The 1077th Anti-aircraft Regiment (, 1077-y zenith artillerymen Polk) under Colonel Raiynin, was a unit of the Stalingrad Corps Region of the Soviet Air Defense Forces that fought during the Battle of Stalingrad in 1942. The Stalingrad Corps Region was part of the Stalingrad Military District and later subordinated to the Stalingrad Front during the battle for the city. The regiment, like many of the anti-aircraft units, was made up almost entirely of teenage female volunteers barely out of high school. They are most known for their bravery in the defense of the city of Stalingrad (now Volgograd), when they engaged an advancing Panzer unit by setting their guns to the lowest elevation and firing them directly at the advancing tanks.

Training and materials 
English-language sources about this unit are sparse and contradictory. What seems clear is that, like most of the anti-aircraft units, they were poorly trained and under-supplied with ammunition. They may not have had armour piercing rounds, but rather fragmentation 'flak' rounds, and it is questionable how effective these would have been against armour. The guns used were M1939 guns which were 37mm copies of the Bofors.

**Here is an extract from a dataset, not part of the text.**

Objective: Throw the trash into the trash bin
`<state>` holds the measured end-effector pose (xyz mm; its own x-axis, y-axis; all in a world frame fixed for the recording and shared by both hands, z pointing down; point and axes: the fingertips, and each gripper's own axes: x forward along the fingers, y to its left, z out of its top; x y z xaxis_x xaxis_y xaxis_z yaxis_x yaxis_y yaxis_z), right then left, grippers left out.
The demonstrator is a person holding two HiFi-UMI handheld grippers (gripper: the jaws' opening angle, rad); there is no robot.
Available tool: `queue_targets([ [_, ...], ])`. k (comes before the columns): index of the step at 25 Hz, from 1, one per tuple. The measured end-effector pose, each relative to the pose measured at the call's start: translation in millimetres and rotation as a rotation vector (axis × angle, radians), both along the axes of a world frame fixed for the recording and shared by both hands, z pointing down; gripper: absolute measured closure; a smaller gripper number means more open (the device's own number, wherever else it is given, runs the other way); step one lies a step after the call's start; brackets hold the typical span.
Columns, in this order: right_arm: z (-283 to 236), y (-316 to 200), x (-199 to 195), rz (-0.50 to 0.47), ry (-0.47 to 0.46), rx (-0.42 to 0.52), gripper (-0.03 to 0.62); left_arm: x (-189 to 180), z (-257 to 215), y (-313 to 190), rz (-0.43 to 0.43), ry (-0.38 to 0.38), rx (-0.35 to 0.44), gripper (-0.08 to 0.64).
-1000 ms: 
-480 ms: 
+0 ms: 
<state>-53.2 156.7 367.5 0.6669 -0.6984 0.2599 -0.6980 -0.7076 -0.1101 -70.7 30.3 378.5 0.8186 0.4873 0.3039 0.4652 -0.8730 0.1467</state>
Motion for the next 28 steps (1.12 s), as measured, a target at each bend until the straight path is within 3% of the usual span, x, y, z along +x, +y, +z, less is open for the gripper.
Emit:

The Defense of Stalingrad 
On August 23, 1942, the German 6th Army launched its offensive on Stalingrad. After extensive bombing, which turned much of the city into an inferno, the 16th Panzer Division advanced unresistant until it reached Gumrak airport, 15km north-west of the city, where the tanks came under fire from anti-aircraft guns.

The 16th Panzer Division recorded that "right until afternoon we had to fight 'shot for shot' against 37 anti-aircraft positions manned by tenacious fighting women, until all were destroyed."

The official Soviet history of the war also makes mention of this action:

"The anti-aircraft troops first engaged the Panzers on August 23rd on the northern outskirts of the city. An attack from this quarter by the enemy had been unexpected, and so there were no rifle units in position to assist the batteries of the 1077th Anti-Aircraft Regiment in their defense against the strong concentration of German tanks and motorized infantry. Under the command of Colonel W. S. German, for two days the regiment fought alone and repelled the assaults of German sub-machine gunners. During the combat, the regiment destroyed or damaged 83 tanks and 15 other vehicles carrying infantry, destroyed or dispersed over three battalions of assault infantry, and shot down 14 aircraft."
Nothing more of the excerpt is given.